Open-source Python tool for checking NEO anomalies (aNEOS)

Topic Title:
Open-source Python tool for checking NEO anomalies (aNEOS)

Hi all,

I have been playing with public NEO data for a bit and built this small Python project called aNEOS.

It fetches close-approach records and orbital elements from Horizons, SBDB, MPC and similar sources, then looks for objects that behave a little strangely. Things like unusually regular repeat approaches, low relative velocities that keep recurring, non-gravitational acceleration without clear outgassing, or radar/thermal/spectral hints that do not quite match typical asteroid groups.

So far everything gets classified as natural after the full checks, but the pipeline is sensitive enough to pick up the known edge cases quite reliably (1998 KY26 shows up in longer runs, for example).

What works at the moment:

  • Rich CLI with progress bars, detailed clue views and candidate browsing
  • 200-year historical polling of NASA close approaches
  • Basic impact probability and keyhole estimates
  • REST API for scripting if you prefer that
  • Caching to avoid hitting the APIs too hard

Repo: GitHub - RobLe3/aneos-suite: Open-source statistical framework for detecting artificial Near Earth Objects and computing planetary defense impact probabilities. 14-option CLI, REST API, 200-year historical pipeline, BC11 population analysis. · GitHub

It is just a research experiment, not built for alerts or official use. Always verify anything it flags against JPL, ESA or MPC data.

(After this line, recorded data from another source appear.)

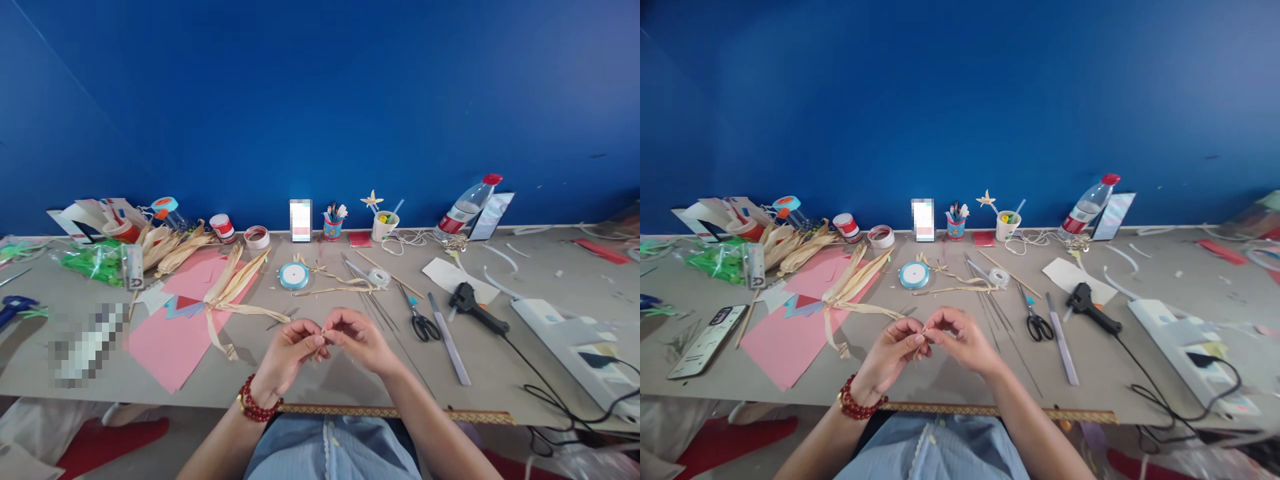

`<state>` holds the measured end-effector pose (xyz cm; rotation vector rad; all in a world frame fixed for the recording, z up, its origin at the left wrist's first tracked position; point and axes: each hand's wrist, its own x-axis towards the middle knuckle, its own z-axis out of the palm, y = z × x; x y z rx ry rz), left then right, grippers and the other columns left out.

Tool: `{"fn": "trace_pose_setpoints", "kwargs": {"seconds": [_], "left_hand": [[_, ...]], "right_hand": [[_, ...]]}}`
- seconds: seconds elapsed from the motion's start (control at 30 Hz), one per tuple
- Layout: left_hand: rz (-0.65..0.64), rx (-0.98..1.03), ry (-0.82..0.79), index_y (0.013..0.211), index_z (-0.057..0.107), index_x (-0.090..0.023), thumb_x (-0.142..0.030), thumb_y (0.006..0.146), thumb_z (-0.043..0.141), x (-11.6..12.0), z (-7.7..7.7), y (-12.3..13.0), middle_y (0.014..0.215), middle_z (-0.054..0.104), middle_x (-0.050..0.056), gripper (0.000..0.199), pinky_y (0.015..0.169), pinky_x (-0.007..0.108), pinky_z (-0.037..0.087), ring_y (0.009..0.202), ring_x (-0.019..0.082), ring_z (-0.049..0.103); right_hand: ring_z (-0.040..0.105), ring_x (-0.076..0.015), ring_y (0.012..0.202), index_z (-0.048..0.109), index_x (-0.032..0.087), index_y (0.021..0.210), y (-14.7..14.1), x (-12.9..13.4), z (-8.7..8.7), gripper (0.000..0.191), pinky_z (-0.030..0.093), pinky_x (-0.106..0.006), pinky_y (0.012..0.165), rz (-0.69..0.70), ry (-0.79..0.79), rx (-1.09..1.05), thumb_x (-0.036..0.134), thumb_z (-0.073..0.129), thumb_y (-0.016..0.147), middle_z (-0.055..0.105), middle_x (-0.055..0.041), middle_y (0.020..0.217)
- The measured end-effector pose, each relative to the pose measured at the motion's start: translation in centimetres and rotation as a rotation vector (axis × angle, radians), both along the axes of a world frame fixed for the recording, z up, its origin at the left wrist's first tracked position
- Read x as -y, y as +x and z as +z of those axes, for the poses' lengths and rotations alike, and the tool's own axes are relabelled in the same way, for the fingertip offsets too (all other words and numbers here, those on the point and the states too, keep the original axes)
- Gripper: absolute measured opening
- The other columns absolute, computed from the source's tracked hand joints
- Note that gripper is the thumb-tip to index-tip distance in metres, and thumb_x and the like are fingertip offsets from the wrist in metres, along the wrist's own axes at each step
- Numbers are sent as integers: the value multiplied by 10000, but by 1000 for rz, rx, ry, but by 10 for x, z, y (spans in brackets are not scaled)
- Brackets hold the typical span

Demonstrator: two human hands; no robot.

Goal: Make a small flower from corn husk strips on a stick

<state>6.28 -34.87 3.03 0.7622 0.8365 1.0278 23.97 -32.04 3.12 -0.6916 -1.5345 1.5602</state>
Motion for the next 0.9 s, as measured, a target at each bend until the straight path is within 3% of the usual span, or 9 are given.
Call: {"fn": "trace_pose_setpoints", "kwargs": {"seconds": [0.17,0.3,0.47,0.7,0.8,0.9], "left_hand": [[12,-335,260,813,692,-147,-301,860,677,2,1,-3,683,649,17,161,604,219,456,625,114,589],[100,-567,479,847,682,-159,-270,909,594,5,5,-2,782,611,27,155,582,230,453,626,117,571],[177,-715,678,865,672,-172,-206,923,562,4,3,-1,758,591,25,129,613,237,435,670,132,550],[123,-519,496,745,625,-164,-273,938,550,4,-3,0,676,560,11,234,602,243,430,634,134,530],[155,-506,504,755,639,-158,-277,923,576,5,-2,1,704,581,24,215,623,246,432,670,142,539],[137,-477,474,736,629,-156,-284,909,600,5,-2,1,701,583,23,217,621,242,421,667,137,530]], "right_hand": [[580,-138,691,610,188,841,4,-3,4,154,432,-241,616,-103,171,220,320,606,921,613,-3,751],[552,-138,731,581,192,859,4,-3,6,120,416,-239,641,-159,336,327,266,543,945,603,-11,788],[563,-141,747,576,198,873,-1,-2,1,103,433,-244,668,-191,350,351,256,539,949,612,-15,813],[597,-152,723,646,194,869,-4,-2,-8,177,475,-259,643,-162,46,121,365,689,865,623,-15,783],[608,-150,693,637,198,851,-7,1,-8,200,502,-281,653,-117,-84,-51,374,731,831,605,-1,756],[595,-145,687,641,195,831,-9,4,-8,194,500,-282,647,-146,-73,-102,367,730,834,596,-6,767]]}}
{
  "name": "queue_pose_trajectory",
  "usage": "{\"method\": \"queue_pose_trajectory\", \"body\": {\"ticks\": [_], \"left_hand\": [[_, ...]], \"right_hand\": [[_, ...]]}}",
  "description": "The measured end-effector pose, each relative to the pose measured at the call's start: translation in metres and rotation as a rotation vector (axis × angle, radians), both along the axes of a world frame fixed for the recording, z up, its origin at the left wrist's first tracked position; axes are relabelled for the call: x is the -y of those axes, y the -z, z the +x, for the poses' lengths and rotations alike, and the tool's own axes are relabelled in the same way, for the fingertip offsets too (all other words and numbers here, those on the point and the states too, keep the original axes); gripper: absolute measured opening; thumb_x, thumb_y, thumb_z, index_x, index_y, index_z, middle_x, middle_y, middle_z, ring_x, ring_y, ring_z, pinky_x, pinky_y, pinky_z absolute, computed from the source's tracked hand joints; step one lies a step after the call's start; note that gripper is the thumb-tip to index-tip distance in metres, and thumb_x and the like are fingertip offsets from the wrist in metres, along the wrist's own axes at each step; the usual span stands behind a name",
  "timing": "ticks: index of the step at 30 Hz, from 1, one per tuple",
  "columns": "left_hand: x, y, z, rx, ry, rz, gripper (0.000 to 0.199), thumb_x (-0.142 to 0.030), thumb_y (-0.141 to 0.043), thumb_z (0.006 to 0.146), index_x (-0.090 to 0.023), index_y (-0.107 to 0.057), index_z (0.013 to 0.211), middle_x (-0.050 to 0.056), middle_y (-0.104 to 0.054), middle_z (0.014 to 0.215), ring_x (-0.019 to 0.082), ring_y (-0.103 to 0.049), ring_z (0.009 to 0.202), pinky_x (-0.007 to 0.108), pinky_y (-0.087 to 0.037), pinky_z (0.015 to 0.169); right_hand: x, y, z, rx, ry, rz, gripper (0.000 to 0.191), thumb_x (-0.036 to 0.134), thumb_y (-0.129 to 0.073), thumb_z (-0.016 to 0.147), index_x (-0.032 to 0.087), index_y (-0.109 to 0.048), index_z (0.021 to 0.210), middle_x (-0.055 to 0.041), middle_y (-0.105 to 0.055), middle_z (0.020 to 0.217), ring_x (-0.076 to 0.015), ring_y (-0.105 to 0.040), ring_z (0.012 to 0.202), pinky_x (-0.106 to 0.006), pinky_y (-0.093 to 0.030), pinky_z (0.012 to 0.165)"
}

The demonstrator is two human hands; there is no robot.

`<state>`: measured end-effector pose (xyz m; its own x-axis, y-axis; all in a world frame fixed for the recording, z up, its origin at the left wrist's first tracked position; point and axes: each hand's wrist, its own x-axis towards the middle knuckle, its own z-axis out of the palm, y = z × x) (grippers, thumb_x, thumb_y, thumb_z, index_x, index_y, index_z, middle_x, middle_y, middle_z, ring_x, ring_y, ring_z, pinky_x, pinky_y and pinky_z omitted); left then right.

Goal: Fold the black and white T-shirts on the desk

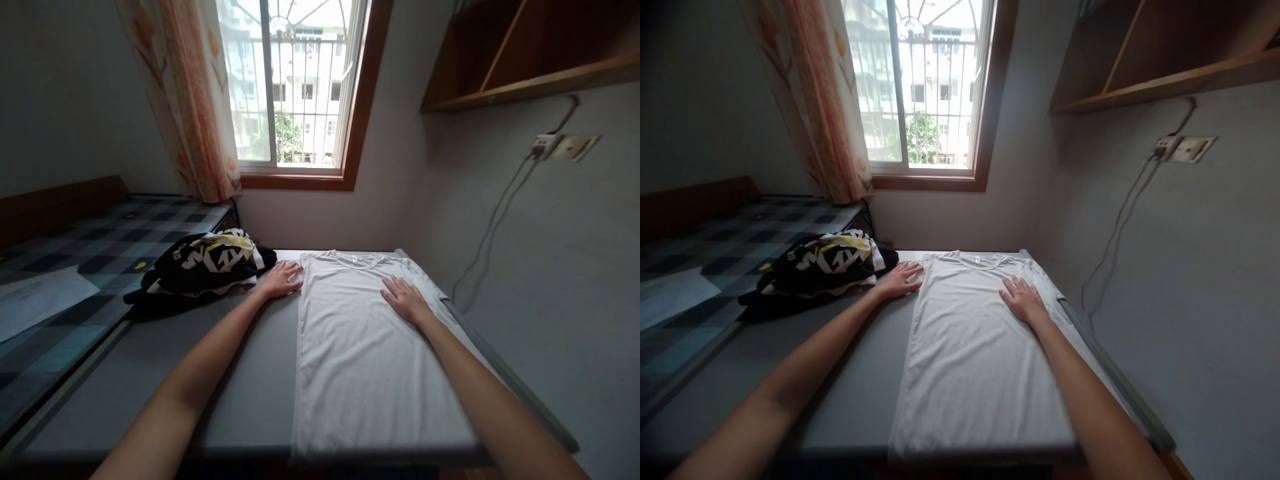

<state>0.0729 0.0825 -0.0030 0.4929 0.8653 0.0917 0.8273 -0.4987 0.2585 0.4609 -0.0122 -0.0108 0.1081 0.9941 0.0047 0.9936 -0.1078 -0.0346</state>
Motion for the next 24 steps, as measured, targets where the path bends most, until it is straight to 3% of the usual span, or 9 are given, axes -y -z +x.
{"method": "queue_pose_trajectory", "body": {"ticks": [5,9,13,17,21,24], "left_hand": [[-0.017,0.009,-0.011,0.109,-0.203,0.029,0.053,-0.046,-0.05,0.089,-0.018,-0.055,0.134,0.01,-0.046,0.148,0.024,-0.039,0.138,0.031,-0.033,0.112],[-0.019,0.01,-0.027,0.232,-0.333,0.166,0.044,-0.033,-0.05,0.087,-0.013,-0.06,0.126,0.012,-0.057,0.133,0.023,-0.051,0.126,0.03,-0.037,0.109],[-0.012,0.011,-0.035,0.148,-0.331,0.232,0.038,-0.032,-0.051,0.084,-0.017,-0.067,0.114,0.011,-0.058,0.125,0.026,-0.051,0.121,0.036,-0.034,0.112],[-0.004,0.012,-0.033,0.07,-0.357,0.19,0.05,-0.043,-0.053,0.084,-0.02,-0.061,0.127,0.012,-0.051,0.138,0.033,-0.037,0.134,0.044,-0.028,0.114],[0.007,0.009,-0.03,0.097,-0.333,0.237,0.054,-0.043,-0.05,0.087,-0.016,-0.055,0.133,0.013,-0.041,0.149,0.03,-0.034,0.138,0.04,-0.026,0.116],[0.019,0.006,-0.026,0.074,-0.224,0.289,0.048,-0.041,-0.046,0.091,-0.02,-0.055,0.133,0.009,-0.039,0.152,0.026,-0.032,0.141,0.038,-0.023,0.117]], "right_hand": [[0.001,-0.002,-0.002,0.001,-0.001,-0.001,0.064,0.055,-0.023,0.096,0.027,-0.032,0.152,-0.0057,-0.024,0.16,-0.0259,-0.021,0.147,-0.047,-0.018,0.117],[0.001,-0.003,-0.002,0.016,-0.005,0.009,0.064,0.055,-0.024,0.096,0.027,-0.033,0.152,-0.0065,-0.025,0.16,-0.0261,-0.023,0.146,-0.046,-0.02,0.117],[0.0,-0.002,-0.001,0.022,-0.002,0.008,0.063,0.055,-0.024,0.096,0.027,-0.032,0.152,-0.0059,-0.026,0.16,-0.0258,-0.022,0.146,-0.046,-0.019,0.117],[0.0,-0.002,-0.001,0.022,0.002,0.007,0.063,0.055,-0.024,0.096,0.027,-0.032,0.152,-0.0059,-0.025,0.16,-0.0252,-0.022,0.146,-0.046,-0.018,0.117],[0.0,-0.002,-0.002,0.019,0.005,0.002,0.063,0.054,-0.024,0.096,0.028,-0.032,0.152,-0.0062,-0.025,0.16,-0.0254,-0.022,0.146,-0.047,-0.019,0.117],[0.0,-0.002,-0.003,0.028,0.004,0.007,0.063,0.054,-0.024,0.096,0.027,-0.031,0.152,-0.0062,-0.025,0.16,-0.0257,-0.023,0.146,-0.047,-0.02,0.116]]}}
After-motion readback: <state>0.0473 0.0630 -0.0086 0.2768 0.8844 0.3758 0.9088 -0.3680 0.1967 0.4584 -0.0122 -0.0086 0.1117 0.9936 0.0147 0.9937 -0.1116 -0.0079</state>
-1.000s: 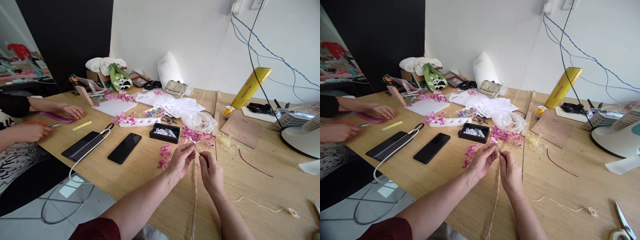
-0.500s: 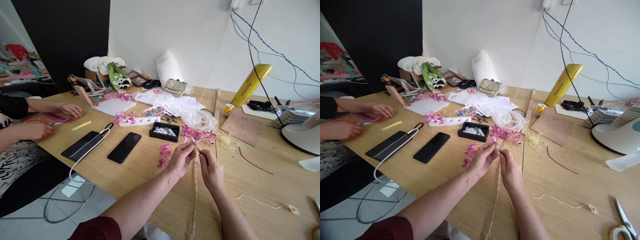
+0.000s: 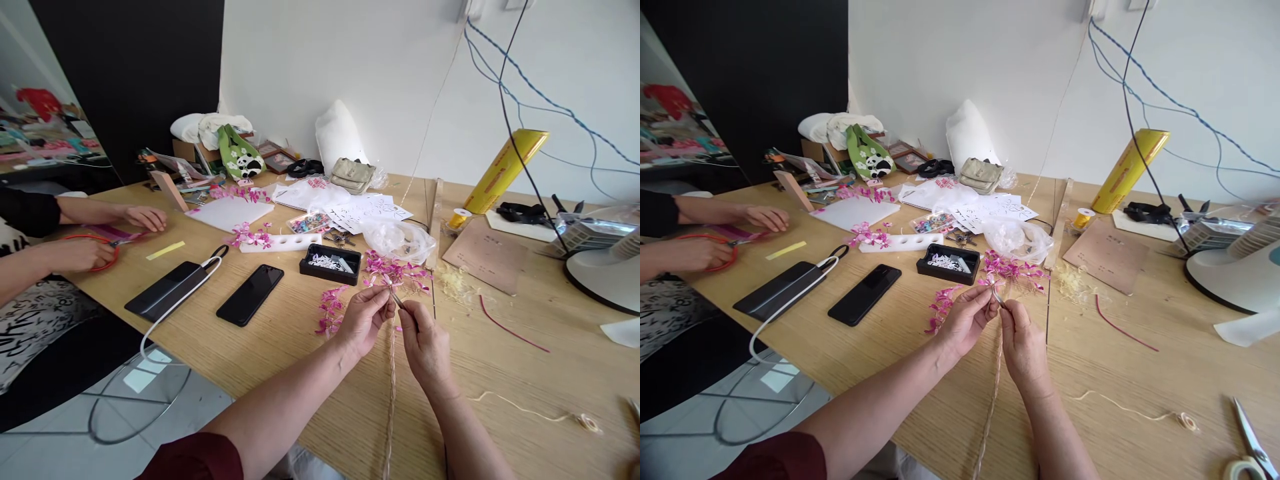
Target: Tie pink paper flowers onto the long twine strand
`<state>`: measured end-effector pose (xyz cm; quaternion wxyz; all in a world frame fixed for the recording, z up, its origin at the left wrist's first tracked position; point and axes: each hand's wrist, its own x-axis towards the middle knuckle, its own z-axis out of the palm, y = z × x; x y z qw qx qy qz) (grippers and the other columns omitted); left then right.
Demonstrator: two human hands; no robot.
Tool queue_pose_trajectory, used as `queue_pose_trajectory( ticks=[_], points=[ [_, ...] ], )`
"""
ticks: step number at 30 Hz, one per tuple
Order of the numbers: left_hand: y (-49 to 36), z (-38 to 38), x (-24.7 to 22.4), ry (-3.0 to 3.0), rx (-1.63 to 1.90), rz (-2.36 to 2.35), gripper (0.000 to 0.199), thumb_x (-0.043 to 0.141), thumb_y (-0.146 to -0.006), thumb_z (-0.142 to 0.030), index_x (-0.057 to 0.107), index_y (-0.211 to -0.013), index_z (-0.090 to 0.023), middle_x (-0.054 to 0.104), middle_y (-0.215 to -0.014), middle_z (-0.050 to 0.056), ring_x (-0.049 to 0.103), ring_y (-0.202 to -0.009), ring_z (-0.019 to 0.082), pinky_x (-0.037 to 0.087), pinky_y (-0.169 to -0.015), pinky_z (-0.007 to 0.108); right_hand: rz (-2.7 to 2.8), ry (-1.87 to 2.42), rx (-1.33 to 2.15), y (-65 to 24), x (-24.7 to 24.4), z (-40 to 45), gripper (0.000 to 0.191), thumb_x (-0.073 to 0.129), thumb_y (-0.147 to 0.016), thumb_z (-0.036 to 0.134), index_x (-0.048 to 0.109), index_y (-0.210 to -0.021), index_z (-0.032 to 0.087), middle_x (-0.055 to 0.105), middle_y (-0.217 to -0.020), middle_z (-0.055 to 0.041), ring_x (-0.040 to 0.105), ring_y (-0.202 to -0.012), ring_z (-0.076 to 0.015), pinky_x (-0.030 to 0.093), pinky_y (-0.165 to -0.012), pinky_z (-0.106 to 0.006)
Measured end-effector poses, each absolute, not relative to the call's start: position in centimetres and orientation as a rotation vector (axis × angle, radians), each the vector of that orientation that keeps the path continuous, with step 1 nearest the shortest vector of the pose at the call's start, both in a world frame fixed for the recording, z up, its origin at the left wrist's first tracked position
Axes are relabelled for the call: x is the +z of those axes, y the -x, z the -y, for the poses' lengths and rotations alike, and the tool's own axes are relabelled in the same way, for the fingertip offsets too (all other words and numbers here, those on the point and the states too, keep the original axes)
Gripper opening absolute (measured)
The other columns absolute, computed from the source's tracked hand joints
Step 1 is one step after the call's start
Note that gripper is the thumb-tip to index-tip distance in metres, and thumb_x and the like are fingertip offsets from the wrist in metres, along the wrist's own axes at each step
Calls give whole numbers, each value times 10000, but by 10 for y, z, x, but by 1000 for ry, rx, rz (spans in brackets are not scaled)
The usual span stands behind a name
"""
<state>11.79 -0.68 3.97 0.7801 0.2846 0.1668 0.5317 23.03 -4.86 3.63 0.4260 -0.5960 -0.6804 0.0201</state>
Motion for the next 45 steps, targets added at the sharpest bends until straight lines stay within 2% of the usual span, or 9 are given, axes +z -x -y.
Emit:
queue_pose_trajectory(
  ticks=[26, 36, 41, 45],
  points=[
    [-120, 8, 36, -615, 1187, -407, 174, 688, -692, -266, 608, -749, -123, 523, -631, -11, 465, -595, 56, 363, -585, 183, 1677, 1571, 140, -226, 32, 49, 214, 359, -894, 316, 535, -878, 195, 583, -604, 4, 531, -471, -131, 365, -471, -222],
    [-120, 8, 36, -528, 1128, -344, 207, 691, -693, -262, 619, -834, -128, 499, -669, -15, 451, -610, 46, 361, -583, 161, 1604, 1555, 362, -222, 32, 51, 221, 362, -891, 348, 512, -839, 194, 531, -504, 39, 513, -427, -114, 369, -457, -208],
    [-120, 9, 38, -563, 1125, -367, 200, 683, -700, -289, 596, -725, -111, 492, -662, -10, 448, -603, 48, 360, -572, 168, 1620, 1601, 200, -223, 32, 51, 201, 392, -871, 333, 533, -855, 190, 567, -534, 21, 510, -411, -117, 352, -437, -210],
    [-121, 8, 38, -532, 1122, -384, 209, 698, -684, -284, 611, -756, -108, 506, -658, -10, 452, -593, 47, 370, -582, 176, 1625, 1575, 100, -224, 32, 51, 166, 427, -854, 326, 533, -855, 198, 595, -597, 12, 539, -463, -121, 381, -474, -209]
  ],
)
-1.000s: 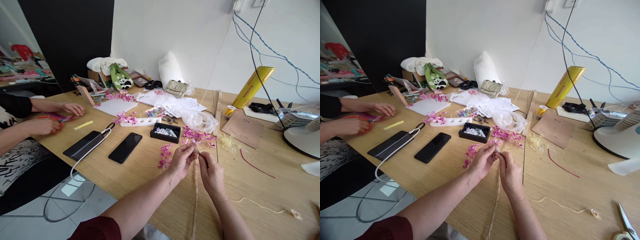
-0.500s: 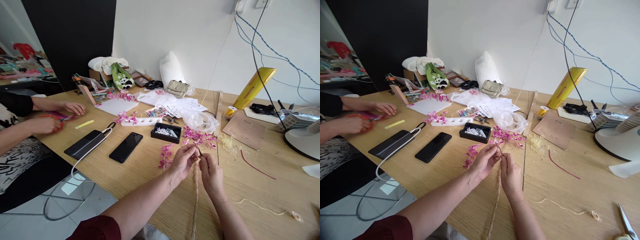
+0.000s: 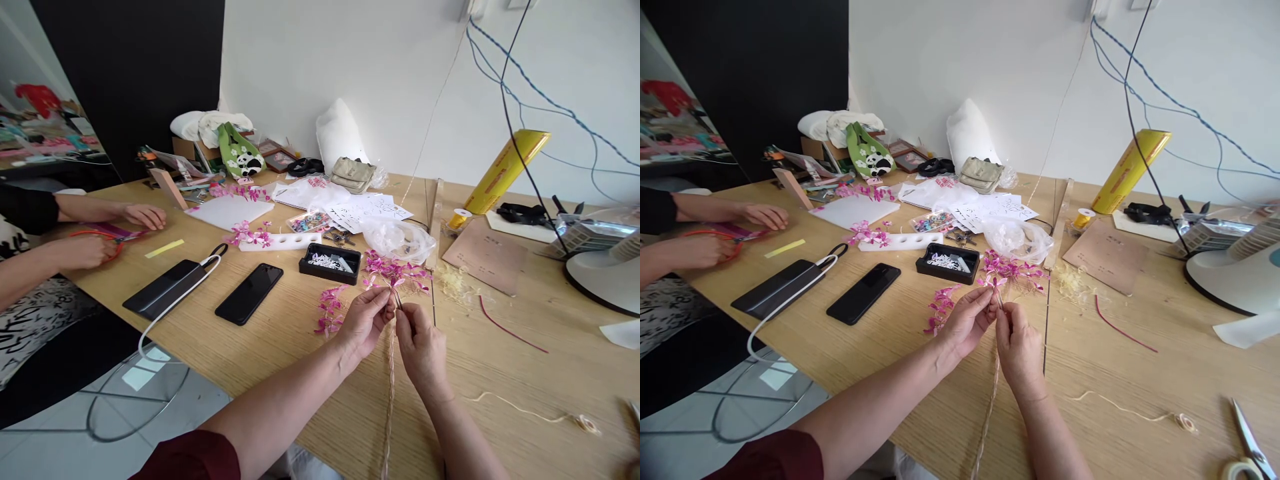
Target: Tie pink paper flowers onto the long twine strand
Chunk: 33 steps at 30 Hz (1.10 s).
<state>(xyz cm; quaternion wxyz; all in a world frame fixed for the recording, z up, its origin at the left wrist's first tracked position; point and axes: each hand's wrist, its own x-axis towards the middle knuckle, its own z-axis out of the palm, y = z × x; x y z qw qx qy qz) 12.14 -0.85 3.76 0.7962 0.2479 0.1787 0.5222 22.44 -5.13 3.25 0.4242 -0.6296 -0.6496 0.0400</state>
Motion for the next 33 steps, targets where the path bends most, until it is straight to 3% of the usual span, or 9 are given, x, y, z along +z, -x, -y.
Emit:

I wonder if anyone else has come across similar odd objects in their own data and thought “that looks unusual”. If you have, or if you enjoy tinkering with orbital anomaly detectors in Python, feel free to glance at the code and point out what is broken, too noisy, too conservative, or worth adding (for example hyperbolic orbits or interstellar objects).

Thanks for any thoughts or second opinions.